Sunday, April 16, 2006

Knedliky, muffins and poetry from Manchester to Newcastle

Susan tells me that Rick was preparing a giant Czech dumpling (knedliky) for supper last night. Lucky them! I remember it well: thick, fragrant and delightfully absorbent slices accompanied some of the lovely meat specialties I had on a couple of trips to Prague, and many more were lurking in the kitchens of the Czech and Slovak Club that was so conveniently situated at the end of my street in London.

What is it about soft doughy substances... I've had a week of struggles with muffins. Made my third batch today after failures with apple muffins from the Steinbeck House cookbook a week ago (dry and hard), lemon poppyseed muffins from an internet recipe yesterday (flopped hideously over the rims of the muffin cups). This morning we returned to old faithful, blueberry muffins from the good old New Recipes from Moosewood, and - at last - success. Not perfection, but sweet, warm, edible success.

I came across Michael Schmidt's Stanza lecture yesterday. His Lives of the Poets is not so much littering as landscaping my personal wasteland of unread works: it is one book that you can honestly say, before you've even opened it, has real stature. Apparently last year's Neil Astley lecture was believed to be at least partially directed at Schmidt, the Mexican-born founder and publisher of Manchester-based literary journal PN Review, and of Carcanet, which is certainly a very different press than Newcastle's Bloodaxe. Two worlds of opinion in two northern cities.

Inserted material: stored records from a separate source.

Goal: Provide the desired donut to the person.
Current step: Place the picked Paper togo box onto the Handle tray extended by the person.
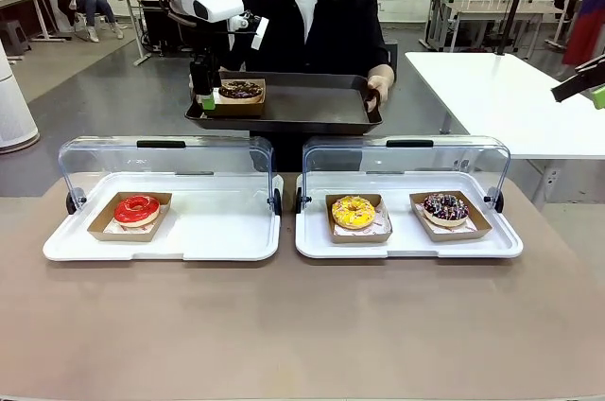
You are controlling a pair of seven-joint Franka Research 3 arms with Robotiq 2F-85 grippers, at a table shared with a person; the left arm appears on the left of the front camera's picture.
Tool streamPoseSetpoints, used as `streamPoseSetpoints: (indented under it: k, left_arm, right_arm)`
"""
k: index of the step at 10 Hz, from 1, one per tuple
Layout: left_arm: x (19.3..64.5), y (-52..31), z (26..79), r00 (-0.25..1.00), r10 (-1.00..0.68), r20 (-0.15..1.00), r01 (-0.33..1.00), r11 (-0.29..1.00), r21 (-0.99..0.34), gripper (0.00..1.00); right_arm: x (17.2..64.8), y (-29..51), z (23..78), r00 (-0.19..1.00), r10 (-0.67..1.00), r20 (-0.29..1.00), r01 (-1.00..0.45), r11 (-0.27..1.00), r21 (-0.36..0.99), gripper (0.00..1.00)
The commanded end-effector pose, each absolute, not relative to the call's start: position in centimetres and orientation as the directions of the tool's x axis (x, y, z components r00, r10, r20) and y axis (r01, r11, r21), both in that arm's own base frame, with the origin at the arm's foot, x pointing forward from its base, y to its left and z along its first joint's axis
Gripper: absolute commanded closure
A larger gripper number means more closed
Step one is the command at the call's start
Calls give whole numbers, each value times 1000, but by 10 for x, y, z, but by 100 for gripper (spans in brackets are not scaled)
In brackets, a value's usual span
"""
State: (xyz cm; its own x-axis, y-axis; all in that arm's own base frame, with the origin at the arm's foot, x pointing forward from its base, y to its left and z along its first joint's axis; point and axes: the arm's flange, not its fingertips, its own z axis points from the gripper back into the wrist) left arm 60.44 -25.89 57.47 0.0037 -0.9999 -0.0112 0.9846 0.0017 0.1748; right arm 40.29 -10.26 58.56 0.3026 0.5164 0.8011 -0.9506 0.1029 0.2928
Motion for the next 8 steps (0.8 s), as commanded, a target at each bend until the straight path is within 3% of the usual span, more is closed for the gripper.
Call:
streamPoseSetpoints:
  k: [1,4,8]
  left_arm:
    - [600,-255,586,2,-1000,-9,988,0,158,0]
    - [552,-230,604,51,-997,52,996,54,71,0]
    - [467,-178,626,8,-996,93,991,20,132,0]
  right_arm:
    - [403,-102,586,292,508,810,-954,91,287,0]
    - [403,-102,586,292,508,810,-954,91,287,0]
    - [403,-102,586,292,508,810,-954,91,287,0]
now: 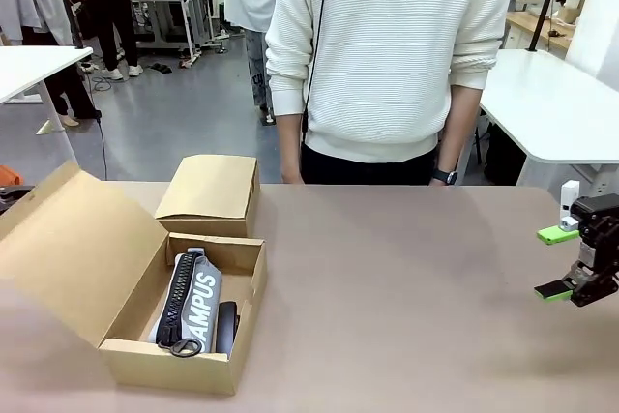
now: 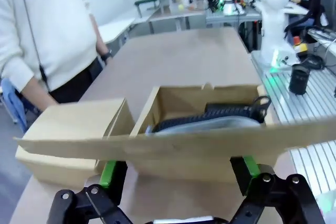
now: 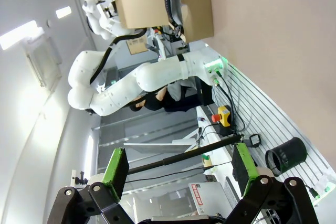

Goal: Place items inside the box.
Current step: Close the lid of the Mailer Box closest to the robot.

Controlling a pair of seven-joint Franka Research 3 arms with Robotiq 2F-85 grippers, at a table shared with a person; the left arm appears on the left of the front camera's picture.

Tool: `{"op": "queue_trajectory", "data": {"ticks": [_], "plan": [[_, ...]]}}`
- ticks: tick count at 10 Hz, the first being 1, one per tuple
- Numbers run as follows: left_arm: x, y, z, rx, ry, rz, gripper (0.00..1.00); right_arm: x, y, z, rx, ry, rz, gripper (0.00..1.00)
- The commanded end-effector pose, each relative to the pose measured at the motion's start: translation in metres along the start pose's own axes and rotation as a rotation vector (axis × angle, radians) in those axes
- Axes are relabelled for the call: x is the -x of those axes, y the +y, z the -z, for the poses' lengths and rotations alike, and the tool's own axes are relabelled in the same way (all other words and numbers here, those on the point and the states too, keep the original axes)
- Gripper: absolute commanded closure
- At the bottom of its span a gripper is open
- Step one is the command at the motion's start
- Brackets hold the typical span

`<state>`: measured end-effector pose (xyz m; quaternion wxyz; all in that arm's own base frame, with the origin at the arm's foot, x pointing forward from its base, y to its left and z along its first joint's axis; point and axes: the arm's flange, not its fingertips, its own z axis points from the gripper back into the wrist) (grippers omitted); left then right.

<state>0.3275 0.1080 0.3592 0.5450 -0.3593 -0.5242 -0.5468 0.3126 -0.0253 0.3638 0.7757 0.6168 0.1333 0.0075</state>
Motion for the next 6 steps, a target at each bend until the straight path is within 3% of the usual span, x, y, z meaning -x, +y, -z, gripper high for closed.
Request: {"op": "queue_trajectory", "data": {"ticks": [1, 3, 6], "plan": [[-0.022, -0.018, 0.034, 0.031, -0.053, 0.009, 0.0, 0.001, 0.005, 0.0, -0.005, 0.001, 0.02, 0.0], [-0.046, -0.04, 0.082, 0.116, -0.111, -0.083, 0.0, 0.001, 0.005, 0.0, -0.005, 0.001, 0.02, 0.0], [-0.052, -0.073, 0.15, 0.16, -0.097, -0.069, 0.0, 0.001, 0.005, 0.0, -0.005, 0.001, 0.02, 0.0]]}}
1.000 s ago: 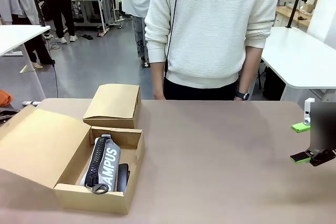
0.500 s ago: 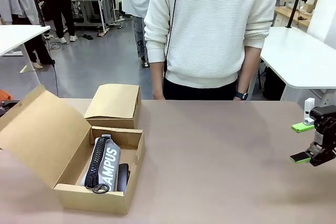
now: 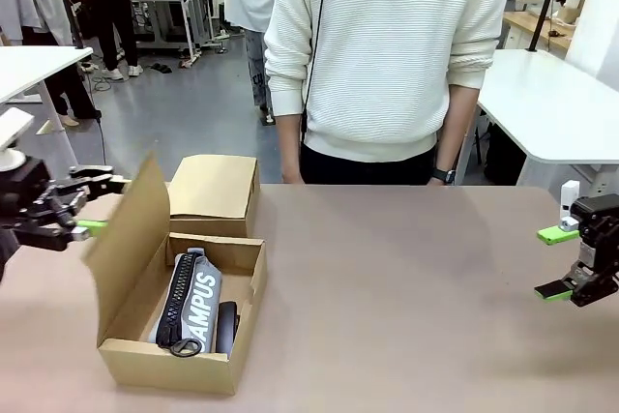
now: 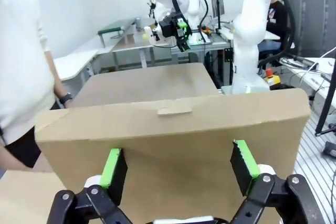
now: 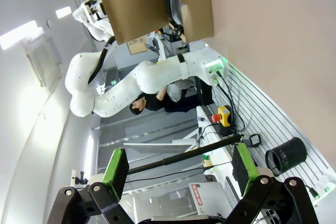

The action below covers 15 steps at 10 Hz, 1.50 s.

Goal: Place items inside the box.
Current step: Close the lid of the Mailer Box closest to the robot.

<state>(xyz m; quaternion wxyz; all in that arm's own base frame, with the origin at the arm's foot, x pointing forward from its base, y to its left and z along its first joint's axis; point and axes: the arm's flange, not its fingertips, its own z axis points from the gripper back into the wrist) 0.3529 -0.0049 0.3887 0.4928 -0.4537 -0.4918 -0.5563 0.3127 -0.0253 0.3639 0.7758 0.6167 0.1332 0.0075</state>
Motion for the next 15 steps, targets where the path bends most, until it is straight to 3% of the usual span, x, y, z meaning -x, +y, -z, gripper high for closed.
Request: {"op": "queue_trajectory", "data": {"ticks": [1, 4, 8, 12, 14, 15], "plan": [[0.024, -0.086, 0.078, 0.001, 0.047, -0.035, 0.0, 0.001, 0.005, 0.0, -0.005, 0.001, 0.02, 0.0], [0.074, -0.116, 0.113, 0.081, 0.218, -0.063, 0.0, 0.001, 0.005, 0.0, -0.005, 0.001, 0.02, 0.0], [0.097, -0.123, 0.111, 0.095, 0.379, 0.016, 0.0, 0.001, 0.005, 0.0, -0.005, 0.001, 0.02, 0.0], [0.063, -0.111, 0.093, 0.054, 0.287, -0.006, 0.0, 0.001, 0.005, 0.0, -0.005, 0.001, 0.02, 0.0], [0.019, -0.103, 0.061, 0.038, 0.199, -0.213, 0.0, 0.001, 0.005, 0.0, -0.005, 0.001, 0.02, 0.0], [0.005, -0.096, 0.044, 0.025, 0.091, -0.357, 0.0, 0.001, 0.005, 0.0, -0.005, 0.001, 0.02, 0.0]]}}
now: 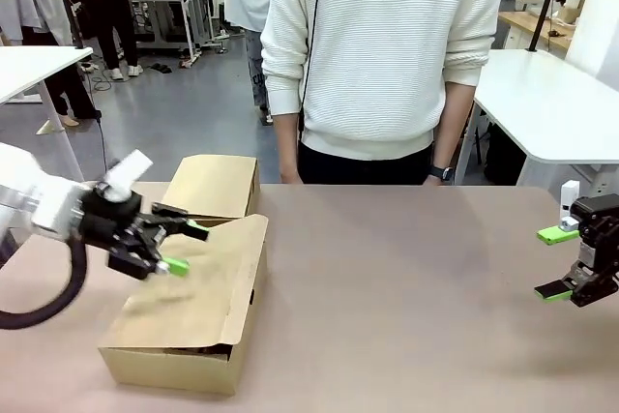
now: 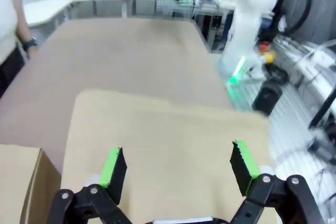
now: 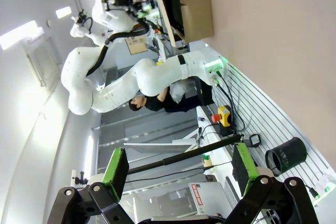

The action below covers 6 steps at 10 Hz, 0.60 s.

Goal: Place items inside the box.
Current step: Close the lid of the Mailer Box closest to the robot.

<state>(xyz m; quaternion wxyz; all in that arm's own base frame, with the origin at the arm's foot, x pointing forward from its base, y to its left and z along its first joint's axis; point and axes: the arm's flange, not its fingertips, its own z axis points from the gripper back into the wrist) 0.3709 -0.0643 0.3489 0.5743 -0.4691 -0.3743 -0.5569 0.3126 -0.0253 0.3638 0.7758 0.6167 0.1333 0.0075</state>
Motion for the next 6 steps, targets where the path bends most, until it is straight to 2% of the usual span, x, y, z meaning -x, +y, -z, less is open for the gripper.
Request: {"op": "queue_trajectory", "data": {"ticks": [1, 2, 3, 4, 5, 6], "plan": [[-0.009, -0.11, -0.034, -0.018, -0.159, -0.282, 0.0, 0.001, 0.005, 0.0, -0.005, 0.001, 0.02, 0.0], [-0.009, -0.099, -0.06, -0.043, -0.186, -0.421, 0.0, 0.001, 0.005, 0.0, -0.005, 0.001, 0.02, 0.0], [-0.005, -0.088, -0.088, -0.052, -0.254, -0.604, 0.0, 0.001, 0.005, 0.0, -0.005, 0.001, 0.02, 0.0], [0.01, -0.072, -0.115, -0.168, -0.339, -0.795, 0.0, 0.001, 0.005, 0.0, -0.005, 0.001, 0.02, 0.0], [0.034, -0.059, -0.137, -0.232, -0.388, -0.952, 0.0, 0.001, 0.005, 0.0, -0.005, 0.001, 0.02, 0.0], [0.061, -0.051, -0.151, -0.258, -0.372, -1.043, 0.0, 0.001, 0.005, 0.0, -0.005, 0.001, 0.02, 0.0]]}}
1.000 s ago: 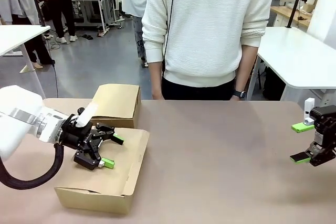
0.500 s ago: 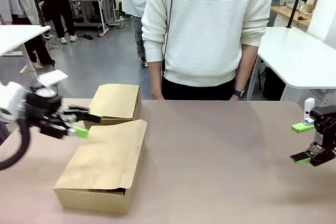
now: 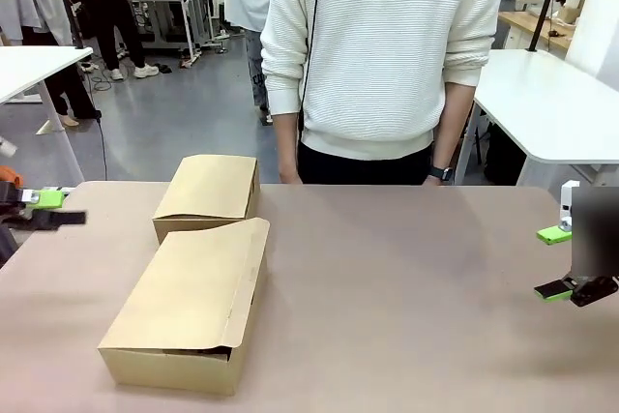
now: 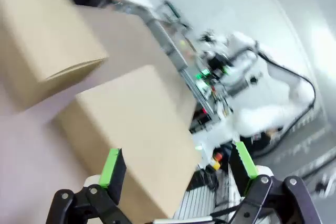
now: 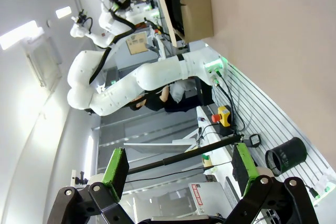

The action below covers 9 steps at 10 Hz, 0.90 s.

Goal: Place items inside the box.
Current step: Close the lid of the Mailer Box closest to the robot.

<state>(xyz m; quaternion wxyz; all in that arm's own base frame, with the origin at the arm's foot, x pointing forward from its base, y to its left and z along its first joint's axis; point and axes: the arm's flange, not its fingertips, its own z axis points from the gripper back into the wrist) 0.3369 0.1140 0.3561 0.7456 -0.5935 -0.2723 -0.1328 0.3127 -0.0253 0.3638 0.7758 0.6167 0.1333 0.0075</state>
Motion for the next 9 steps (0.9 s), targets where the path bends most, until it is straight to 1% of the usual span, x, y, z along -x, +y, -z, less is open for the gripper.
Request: {"op": "queue_trajectory", "data": {"ticks": [1, 2, 9], "plan": [[0.024, 0.026, 0.004, -0.053, -0.041, -0.182, 0.0, 0.002, 0.005, 0.0, -0.005, 0.001, 0.02, 0.0], [0.0, 0.0, 0.0, 0.0, 0.0, 0.0, 0.0, 0.002, 0.005, 0.0, -0.005, 0.001, 0.02, 0.0], [0.0, 0.0, 0.0, 0.0, 0.0, 0.0, 0.0, 0.002, 0.005, 0.0, -0.005, 0.001, 0.02, 0.0]]}}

While enjoying both sides of the argument, I do have a lot more Carcanet on my shelves than Bloodaxe, and the reasons include Gillian Clarke, Eavan Boland, Sujata Bhatt, Les Murray and Elizabeth Jennings.

But I also cherish a number of titles from Bloodaxe: Ken Smith's Wild Root, collections by Carol Rumens, Stephen Knight, Helen Dunmore. Not to forget Peter Sansom's Writing Poems and Astley's own Staying Alive.